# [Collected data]
- Opening Delimiter -

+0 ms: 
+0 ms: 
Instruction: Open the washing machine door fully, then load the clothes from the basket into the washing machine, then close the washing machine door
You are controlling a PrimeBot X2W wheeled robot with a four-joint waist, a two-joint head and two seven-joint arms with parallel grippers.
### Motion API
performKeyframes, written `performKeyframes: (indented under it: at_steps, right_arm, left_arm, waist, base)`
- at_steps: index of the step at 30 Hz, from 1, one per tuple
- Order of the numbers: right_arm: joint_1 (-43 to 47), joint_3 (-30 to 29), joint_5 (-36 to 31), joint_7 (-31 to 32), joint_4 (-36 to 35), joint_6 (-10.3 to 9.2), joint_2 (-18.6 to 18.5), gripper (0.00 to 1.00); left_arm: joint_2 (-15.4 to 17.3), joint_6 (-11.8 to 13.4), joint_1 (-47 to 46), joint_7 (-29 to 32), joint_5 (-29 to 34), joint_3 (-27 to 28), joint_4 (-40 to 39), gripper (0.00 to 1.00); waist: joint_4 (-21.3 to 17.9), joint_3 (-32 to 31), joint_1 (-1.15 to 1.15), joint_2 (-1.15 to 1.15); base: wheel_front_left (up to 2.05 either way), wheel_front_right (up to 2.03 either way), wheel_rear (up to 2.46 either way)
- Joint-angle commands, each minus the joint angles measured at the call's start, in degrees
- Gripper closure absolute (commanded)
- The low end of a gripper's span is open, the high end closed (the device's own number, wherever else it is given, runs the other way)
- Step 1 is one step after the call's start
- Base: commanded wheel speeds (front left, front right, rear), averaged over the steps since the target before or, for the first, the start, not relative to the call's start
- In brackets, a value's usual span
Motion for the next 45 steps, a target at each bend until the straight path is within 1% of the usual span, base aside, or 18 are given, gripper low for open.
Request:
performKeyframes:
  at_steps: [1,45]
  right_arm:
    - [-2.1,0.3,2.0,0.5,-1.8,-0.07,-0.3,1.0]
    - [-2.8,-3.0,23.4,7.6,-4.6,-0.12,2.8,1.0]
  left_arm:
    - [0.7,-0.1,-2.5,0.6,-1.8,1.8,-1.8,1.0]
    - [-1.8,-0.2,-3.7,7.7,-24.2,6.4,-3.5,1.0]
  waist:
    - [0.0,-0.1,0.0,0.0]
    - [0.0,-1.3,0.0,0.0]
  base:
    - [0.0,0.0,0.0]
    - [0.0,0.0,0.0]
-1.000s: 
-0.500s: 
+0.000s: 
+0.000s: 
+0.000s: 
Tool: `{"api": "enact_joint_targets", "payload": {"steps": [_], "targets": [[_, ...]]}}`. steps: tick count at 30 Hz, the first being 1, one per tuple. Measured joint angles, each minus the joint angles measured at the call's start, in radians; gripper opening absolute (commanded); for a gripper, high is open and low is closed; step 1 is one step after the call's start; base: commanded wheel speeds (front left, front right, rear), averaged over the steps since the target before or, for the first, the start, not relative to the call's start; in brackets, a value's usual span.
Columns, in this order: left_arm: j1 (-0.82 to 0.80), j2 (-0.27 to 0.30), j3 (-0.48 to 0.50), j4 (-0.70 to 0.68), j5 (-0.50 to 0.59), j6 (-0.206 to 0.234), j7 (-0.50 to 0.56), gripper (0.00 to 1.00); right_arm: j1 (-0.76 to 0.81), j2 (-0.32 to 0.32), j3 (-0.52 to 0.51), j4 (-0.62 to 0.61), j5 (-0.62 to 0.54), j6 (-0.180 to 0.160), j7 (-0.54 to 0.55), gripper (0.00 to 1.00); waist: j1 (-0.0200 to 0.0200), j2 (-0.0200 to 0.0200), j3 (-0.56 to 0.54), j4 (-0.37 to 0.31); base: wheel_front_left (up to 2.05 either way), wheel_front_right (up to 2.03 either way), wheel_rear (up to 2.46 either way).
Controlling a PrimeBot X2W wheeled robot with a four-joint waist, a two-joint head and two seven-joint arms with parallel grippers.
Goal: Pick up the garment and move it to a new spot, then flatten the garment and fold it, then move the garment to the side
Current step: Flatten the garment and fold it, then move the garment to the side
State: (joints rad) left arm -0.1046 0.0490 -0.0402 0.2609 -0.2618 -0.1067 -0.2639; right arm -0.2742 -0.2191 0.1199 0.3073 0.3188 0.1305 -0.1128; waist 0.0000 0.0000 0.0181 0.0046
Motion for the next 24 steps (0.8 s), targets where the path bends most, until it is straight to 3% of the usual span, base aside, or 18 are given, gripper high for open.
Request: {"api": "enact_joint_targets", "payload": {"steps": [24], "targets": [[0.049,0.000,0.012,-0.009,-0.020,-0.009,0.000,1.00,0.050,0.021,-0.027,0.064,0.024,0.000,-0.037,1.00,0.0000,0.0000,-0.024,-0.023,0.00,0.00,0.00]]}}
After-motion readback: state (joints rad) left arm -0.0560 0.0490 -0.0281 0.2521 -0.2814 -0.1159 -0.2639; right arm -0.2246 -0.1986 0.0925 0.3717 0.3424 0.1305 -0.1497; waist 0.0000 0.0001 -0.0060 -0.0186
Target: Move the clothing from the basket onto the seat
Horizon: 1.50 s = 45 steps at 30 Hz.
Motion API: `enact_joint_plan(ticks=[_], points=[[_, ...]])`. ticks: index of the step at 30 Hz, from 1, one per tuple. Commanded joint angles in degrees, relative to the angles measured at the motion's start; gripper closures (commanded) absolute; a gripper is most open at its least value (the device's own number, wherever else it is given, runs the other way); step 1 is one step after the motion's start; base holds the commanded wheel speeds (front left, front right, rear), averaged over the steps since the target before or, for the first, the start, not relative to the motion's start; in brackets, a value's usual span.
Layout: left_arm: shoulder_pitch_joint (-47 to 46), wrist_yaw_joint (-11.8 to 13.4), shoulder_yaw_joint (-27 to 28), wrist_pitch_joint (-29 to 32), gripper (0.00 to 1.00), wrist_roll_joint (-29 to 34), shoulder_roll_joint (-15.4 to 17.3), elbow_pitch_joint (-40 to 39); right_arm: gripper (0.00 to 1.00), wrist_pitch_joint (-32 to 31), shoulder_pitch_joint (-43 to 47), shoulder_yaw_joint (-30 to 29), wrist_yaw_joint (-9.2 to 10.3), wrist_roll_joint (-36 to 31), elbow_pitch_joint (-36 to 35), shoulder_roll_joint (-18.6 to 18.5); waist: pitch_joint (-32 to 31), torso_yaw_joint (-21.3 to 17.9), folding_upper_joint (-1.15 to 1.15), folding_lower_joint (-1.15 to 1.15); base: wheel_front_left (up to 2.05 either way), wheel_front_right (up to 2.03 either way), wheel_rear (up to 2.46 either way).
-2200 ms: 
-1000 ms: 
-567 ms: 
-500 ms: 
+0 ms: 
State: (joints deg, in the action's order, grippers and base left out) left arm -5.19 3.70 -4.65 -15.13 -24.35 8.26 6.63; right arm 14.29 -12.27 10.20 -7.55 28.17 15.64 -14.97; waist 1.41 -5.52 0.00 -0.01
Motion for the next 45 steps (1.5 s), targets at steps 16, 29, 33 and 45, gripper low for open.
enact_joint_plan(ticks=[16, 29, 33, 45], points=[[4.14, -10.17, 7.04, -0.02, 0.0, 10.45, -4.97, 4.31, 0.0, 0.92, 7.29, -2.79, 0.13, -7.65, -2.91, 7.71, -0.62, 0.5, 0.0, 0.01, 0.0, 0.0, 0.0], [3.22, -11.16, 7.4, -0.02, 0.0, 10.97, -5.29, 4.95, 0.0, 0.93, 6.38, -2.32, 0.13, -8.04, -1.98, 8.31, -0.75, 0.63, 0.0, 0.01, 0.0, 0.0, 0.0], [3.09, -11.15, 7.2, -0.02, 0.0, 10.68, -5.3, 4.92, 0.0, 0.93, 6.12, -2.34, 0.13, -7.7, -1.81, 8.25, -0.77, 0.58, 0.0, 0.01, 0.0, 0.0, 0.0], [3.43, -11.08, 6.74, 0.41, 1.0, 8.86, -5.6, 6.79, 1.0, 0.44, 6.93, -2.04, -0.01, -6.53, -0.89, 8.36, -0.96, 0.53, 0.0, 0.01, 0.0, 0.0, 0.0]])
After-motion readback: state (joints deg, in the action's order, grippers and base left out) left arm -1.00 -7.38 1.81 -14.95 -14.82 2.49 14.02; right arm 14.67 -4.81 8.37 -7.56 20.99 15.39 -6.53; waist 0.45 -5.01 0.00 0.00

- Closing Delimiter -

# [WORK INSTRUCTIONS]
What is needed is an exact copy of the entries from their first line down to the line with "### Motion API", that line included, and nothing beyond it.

# [SOLUTION TO THIS TASK]
+0 ms: 
+0 ms: 
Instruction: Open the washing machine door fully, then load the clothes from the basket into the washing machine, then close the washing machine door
You are controlling a PrimeBot X2W wheeled robot with a four-joint waist, a two-joint head and two seven-joint arms with parallel grippers.
### Motion API

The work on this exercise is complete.